Napa winery opens doors for sustainability tour
Apr 24, 2026
Most vintners in the renowned Napa wine region might take exception with strangers tromping around in their vineyards, getting the inside scoop on their practices. But last week, Debra Becker Lamb and her husband Eric Lamb were happy to open their gates to give outsiders an insider’s perspective o
n sustainability in action on a working vineyard.
The couple welcomed visitors to Lost Valley Wines to give Earth Week-inspired demonstrations on the many green practices they’ve incorporated into their vineyard operation. The couple set up stations around the farm where visitors could stroll, taste a wine, and hear about things like automated irrigation and the farm’s utilization of compost.
“My wife Deb and I are extremely interested and motivated around sustainability and regenerative agriculture,” Eric Lamb said. “And so we’ve been putting them into practice here on this ranch here over the last five or 10 years, and we’re excited about it.”
Visitors at Lost Valley Wines in Napa tour different stations, learning about the farm’s sustainability practices.
The event itself was made possible by the California State Legislature’s recent passage of AB 720, which allows small micro-wineries to apply for permits to host pop-up wine tastings each year on their properties. The Lambs decided to use the event to pair their wines with lessons in solar power and sheep-powered lawn mowing.
“We’re driving sustainability, not just in the vineyards — in the packaging and the energy. There’s so many facets to it,” said Debra Becker Lamb. “We really want to sort of elevate that story and share with others so more people can do similar sustainability efforts.”
The group of several dozen visitors included people from the couple’s wine club, the wine industry, journalists and the general public.
On one stop of the tour, the visitors got a demonstration of the farm’s use of compost by Robert Reed of Recology, who dug his hands into a truckload of compost and invited the guests to do the same.
“I just want to dive in and bathe in it,” Reed yelled, excitedly extolling the virtues of compost as a soil amendment made from what some might regard as garbage.
Cori Carlson of Napa Pasture Protein gives a presentation on the benefits of using sheep to mow down grasses in vineyards.
At another station, visitors sipped locally made wines while listening to Cori Carlson of Napa Pasture Protein talk about her business, which delivers sheep to farms like the Lambs’ to naturally mow down grasses and vineyards while also simultaneously fertilizing them. Carlson was happy to see the Lambs’ unique approach to sharing green practices.

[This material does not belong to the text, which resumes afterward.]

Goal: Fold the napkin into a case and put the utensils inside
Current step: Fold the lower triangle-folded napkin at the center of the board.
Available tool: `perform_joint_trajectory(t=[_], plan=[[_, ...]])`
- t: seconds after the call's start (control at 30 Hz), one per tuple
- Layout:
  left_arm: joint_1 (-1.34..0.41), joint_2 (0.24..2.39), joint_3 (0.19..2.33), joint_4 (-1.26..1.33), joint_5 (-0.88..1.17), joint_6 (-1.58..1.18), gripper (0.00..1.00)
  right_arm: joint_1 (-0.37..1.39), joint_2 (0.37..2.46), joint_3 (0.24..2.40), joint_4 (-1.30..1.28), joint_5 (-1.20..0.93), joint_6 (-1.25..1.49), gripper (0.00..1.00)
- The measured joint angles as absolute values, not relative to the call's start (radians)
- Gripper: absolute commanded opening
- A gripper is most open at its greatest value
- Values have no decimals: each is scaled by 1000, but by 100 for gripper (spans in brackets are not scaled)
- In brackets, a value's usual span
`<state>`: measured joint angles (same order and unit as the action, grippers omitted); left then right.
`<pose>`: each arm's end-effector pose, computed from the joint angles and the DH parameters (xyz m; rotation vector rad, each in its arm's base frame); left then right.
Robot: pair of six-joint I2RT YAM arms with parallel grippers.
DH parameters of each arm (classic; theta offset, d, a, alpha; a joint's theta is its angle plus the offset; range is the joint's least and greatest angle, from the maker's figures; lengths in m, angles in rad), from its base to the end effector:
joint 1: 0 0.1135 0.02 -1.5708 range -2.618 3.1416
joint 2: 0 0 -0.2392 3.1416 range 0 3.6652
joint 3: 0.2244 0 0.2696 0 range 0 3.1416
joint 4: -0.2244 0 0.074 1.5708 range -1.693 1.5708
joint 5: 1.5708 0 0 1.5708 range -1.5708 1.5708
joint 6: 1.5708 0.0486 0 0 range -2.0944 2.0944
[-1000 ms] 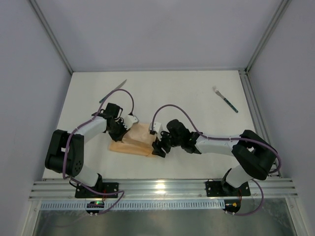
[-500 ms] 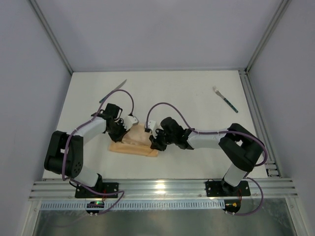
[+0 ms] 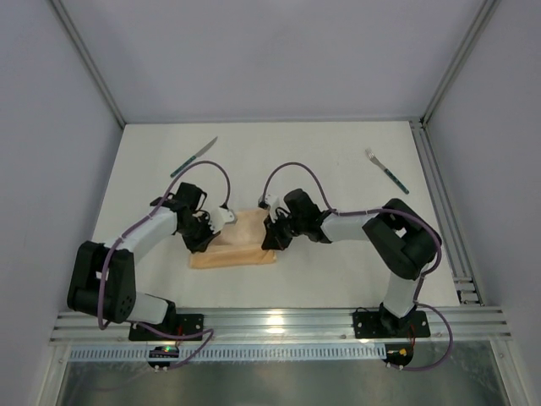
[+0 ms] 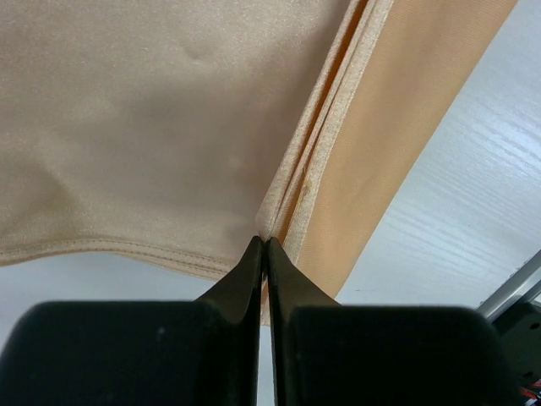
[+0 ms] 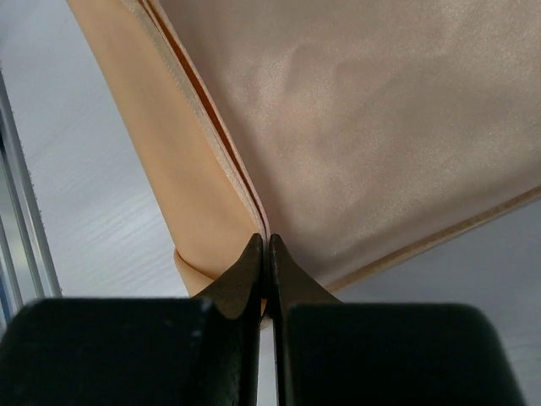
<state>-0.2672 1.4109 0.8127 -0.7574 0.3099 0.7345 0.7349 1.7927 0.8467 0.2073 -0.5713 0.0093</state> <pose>0.2455 -0.0826 0.1337 1.4057 2.4682 -0.3605 0.2495 0.2609 0.0914 -1.1277 2.1049 1.0283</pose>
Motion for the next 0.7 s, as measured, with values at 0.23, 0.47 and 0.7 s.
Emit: perform_joint_trajectory(t=[0.23,0.47,0.7], plan=[[-266,1438,799,-770,303,751,29,697,1864,888,209,-651,102,4],[-257,1391,798,-748,290,694,52,675,1903,925,199,-692,132,4],[-255,1253,832,-739,331,637,56,674,1909,933,193,-702,134,4]])
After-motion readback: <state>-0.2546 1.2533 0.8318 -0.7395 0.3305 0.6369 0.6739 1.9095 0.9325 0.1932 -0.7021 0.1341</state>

“I think anytime you can educate the consumer on why choosing a sustainable product is better for them and their children or their children’s children, I think you buy them in for life,” Carlson said.

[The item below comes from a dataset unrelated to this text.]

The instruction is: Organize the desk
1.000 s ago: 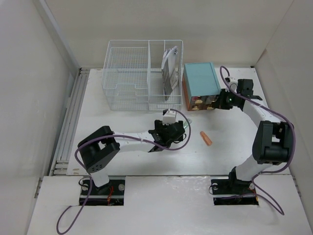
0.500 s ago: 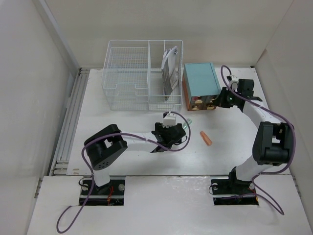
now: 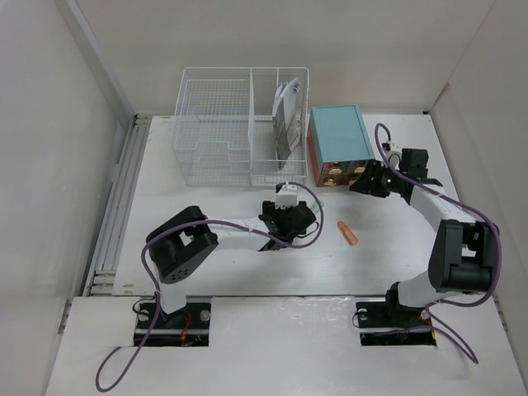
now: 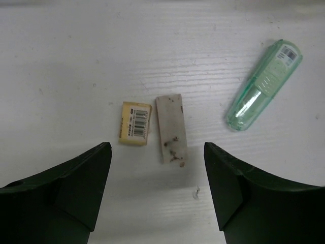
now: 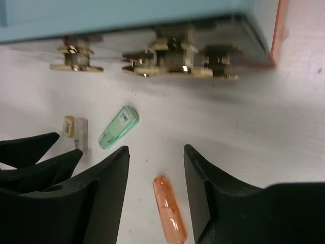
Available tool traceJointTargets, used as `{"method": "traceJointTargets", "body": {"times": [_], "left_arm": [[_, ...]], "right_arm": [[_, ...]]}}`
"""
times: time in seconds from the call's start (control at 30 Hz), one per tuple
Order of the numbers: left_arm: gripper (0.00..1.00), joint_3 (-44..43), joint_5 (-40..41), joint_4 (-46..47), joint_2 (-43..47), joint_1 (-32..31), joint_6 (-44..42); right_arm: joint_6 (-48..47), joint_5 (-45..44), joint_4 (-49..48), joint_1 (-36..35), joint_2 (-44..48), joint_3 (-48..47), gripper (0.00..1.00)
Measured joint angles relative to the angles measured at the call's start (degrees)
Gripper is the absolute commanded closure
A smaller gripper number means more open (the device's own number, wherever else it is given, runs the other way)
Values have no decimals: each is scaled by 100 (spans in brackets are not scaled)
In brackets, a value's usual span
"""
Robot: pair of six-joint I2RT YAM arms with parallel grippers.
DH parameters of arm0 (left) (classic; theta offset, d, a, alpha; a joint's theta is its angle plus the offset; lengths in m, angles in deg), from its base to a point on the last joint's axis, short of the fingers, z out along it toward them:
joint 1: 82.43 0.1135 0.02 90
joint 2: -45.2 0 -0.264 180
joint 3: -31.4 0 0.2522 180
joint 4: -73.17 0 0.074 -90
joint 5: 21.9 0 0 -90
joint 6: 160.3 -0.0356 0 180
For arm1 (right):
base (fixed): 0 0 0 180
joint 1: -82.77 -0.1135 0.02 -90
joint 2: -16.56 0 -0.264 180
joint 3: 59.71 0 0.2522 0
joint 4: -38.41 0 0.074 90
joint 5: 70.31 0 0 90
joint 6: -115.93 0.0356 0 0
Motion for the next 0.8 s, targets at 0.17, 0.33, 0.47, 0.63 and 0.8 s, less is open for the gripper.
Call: {"method": "traceJointTargets", "body": {"times": [0.17,0.33,0.47,0.63,0.8], "left_arm": [[30,160,120,-284,511,-396,195],[30,186,323,-555,1169,-835,450],[30,197,476,-656,1528,-999,608],[30,313,603,-743,1598,-999,745],[30,444,627,-841,1596,-1040,909]], "right_arm": [[372,-184,-131,0,85,417,41],[645,-393,-544,0,-232,466,36],[975,-479,-997,0,-601,490,33],[1357,-564,-1499,0,-970,485,33],[1685,-581,-2020,0,-1200,490,33]]}}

Debra Becker Lamb gave a talk on the environmental weight of glass bottles in the wine industry. She said there’s a misconception in the wine world that the heavier the bottle the better the wine. She advocates for lighter wine bottles, which have a smaller carbon footprint.
“Actually 30% of the entire carbon footprint of making wine, from vineyards to getting in your glass, is just in the packaging,” Debra Becker Lamb said.

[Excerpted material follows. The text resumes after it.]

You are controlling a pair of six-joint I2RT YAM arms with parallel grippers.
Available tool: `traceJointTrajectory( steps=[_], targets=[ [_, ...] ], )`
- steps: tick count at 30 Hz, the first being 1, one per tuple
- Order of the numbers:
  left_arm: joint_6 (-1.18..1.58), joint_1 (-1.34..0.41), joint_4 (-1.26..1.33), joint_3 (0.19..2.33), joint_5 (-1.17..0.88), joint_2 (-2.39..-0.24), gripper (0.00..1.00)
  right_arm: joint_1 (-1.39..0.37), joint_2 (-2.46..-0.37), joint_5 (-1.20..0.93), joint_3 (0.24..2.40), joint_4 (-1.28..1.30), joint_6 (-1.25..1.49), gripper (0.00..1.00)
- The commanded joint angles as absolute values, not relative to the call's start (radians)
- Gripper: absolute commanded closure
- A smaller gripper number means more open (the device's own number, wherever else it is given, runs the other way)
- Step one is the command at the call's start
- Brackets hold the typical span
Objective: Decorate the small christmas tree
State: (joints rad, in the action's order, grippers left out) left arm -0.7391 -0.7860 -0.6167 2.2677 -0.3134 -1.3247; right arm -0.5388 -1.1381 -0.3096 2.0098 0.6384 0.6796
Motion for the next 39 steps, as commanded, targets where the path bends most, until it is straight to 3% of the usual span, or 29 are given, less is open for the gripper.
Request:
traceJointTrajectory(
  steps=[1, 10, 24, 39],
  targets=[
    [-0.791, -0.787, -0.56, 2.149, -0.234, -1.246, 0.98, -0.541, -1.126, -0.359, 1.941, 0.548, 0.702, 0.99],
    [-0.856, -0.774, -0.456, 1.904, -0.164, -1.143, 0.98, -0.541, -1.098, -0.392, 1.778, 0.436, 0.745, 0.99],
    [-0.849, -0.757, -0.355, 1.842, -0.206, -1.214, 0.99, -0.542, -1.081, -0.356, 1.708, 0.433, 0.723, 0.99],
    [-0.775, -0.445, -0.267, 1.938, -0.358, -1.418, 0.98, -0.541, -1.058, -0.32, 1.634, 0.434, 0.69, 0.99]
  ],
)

Debra Becker Lamb gives a presentation on the large carbon footprint of heavy glass wine bottles.
Eric Lamb offered the tour a glimpse of the farm’s power source — a series of three solar arrays that power the newly-built barn, irrigation and his foreman’s housing. With climate change delivering more hotter days to the Napa Valley, Eric Lamb said the vineyard experiences regular power outages during the summer. The energy generated by the solar panels is stored in a series of Tesla batteries within the barn — operating completely off the grid.
“From our standpoint, it’s not just reducing our carbon footprint and emissions, but it’s providing resilience for what we endure from PGE,” Eric Lamb said.
Following the traipse around the vineyard, the group sunk down in chairs, sipping wine, munching on snacks — including dairy-free cheese — and listening to a presentation on Napa’s micro-wine industry. For Debra Becker Lamb, it was an opportunity to tell the story of what’s possible within the wine industry, which is becoming requisite in the face of a changing climate.
“We are planting some seeds and sewing some seeds,” she said.